利用料金は無料で、100円玉が返ってくるデポジットシステム。せっかくなので、自転車で近くをまわってみることにしました。
強い日差し。そして風がびゅうびゅう吹いています。
屋上から見えた真っ白な防潮堤にきました。高さは6メートルくらいで、とても緩やかな傾斜でした。
階段を登ってみます。
防潮堤の上部は広く、4メートルほどの幅がありました。そして、防潮堤の先にさらに防波堤が見えました。
少し歩くと、海が現れました。
遠浅のきれいな海岸線。
ああ、きっと田園風景が広がるのどかな町で、人々はたしかに暮らしていたのだ、夏休みにはたくさんの人が海水浴に来ていたのだろうな、とかつての町に思いを馳せました。
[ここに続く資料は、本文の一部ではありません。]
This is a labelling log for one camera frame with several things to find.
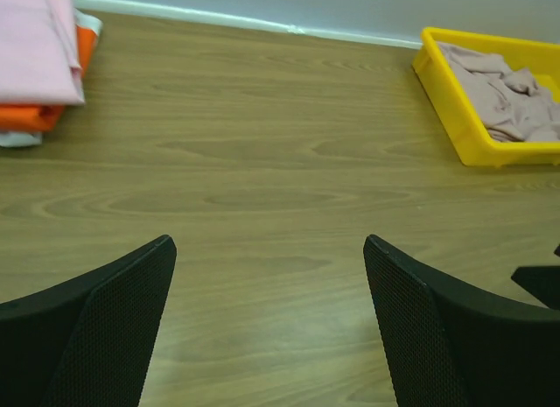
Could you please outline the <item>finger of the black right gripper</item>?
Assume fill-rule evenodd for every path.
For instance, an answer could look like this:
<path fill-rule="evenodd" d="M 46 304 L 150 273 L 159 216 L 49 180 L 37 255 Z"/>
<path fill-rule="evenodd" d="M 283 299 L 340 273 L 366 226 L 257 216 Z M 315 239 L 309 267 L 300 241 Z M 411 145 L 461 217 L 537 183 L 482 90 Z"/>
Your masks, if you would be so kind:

今月末には特定復興再生拠点区域(復興拠点)の避難指示が解除され、11年ぶりに居住が可能となる双葉町。
ふるさとにようやく戻れるという気持ち
移り住んだ新しい地で築いてきた生活
子育ては? 仕事は?
戻る人、戻らない人、移住する人
町の人々が、どうか心穏やかに過ごせますようにと願ってやみません。
交流センターをあとにして、相馬市へと北上しました。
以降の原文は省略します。